>>927806>Integration by partsThis is a technique used to deal with an integral of a product of two functions, one that can be endlessly derived/integrated, and one that can be gone within a finite steps of derivation.
In your assignment, you have an integral of x^3 times e^-3x. You know that e^ax can be integrated/derived repeatedly without end. You should also know that x^3 can be derived 3 times before it becomes a constant. So now look at pic related. You need to define f(x) as the finite function, because on the right side you can see it gets derived once, and if you do this procedure enough times, the repeated derivation will get rid of the finite function. You then need to define g'(x) as the infinite function, the exponent or in some cases a sine/cosine. g(x) is then the integral of the infinite function. You should generally know that the integral of e^ax is (e^ax)/a, when "a" is a constant". In this case, a=-3. f'(x) is of course the derivative of the finite function. The derivative of x^a is a*x^(a-1), for "a" being a constant.

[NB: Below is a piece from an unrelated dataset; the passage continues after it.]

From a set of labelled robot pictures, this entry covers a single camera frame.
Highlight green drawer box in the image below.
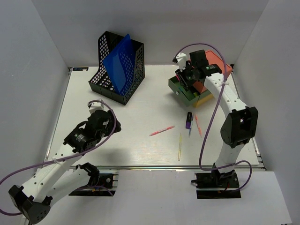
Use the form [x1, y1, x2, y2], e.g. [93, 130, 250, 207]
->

All you have left to do is plug in the functions into the formula. Once you do so, you'll have a non-integrated part and an integrated part. Ignore the first part and focus on the new integral. Now the power of x should be reduced to 2. Feel free to push constants out of the integral. Use the formula again, but reassign f(x) and g'(x) to the functions of the new integral, one being x^2, the other being e^-3x, and again detail g(x) and f'(x). By using the formula, you'll have a second non-integrated expression and a new integral featuring x*e^-3x. Use the integral by parts one more time, and you'll see that x disappears from the last integral. All you have left is e^-3x. Integrate that silly goose like you did 3 times already, and you should have 4 or so expressions featuring some constant times some power of x times e^-3x. You can take e^-3x out as a common denominator, and you're done.
It's long, but it's not a hard process.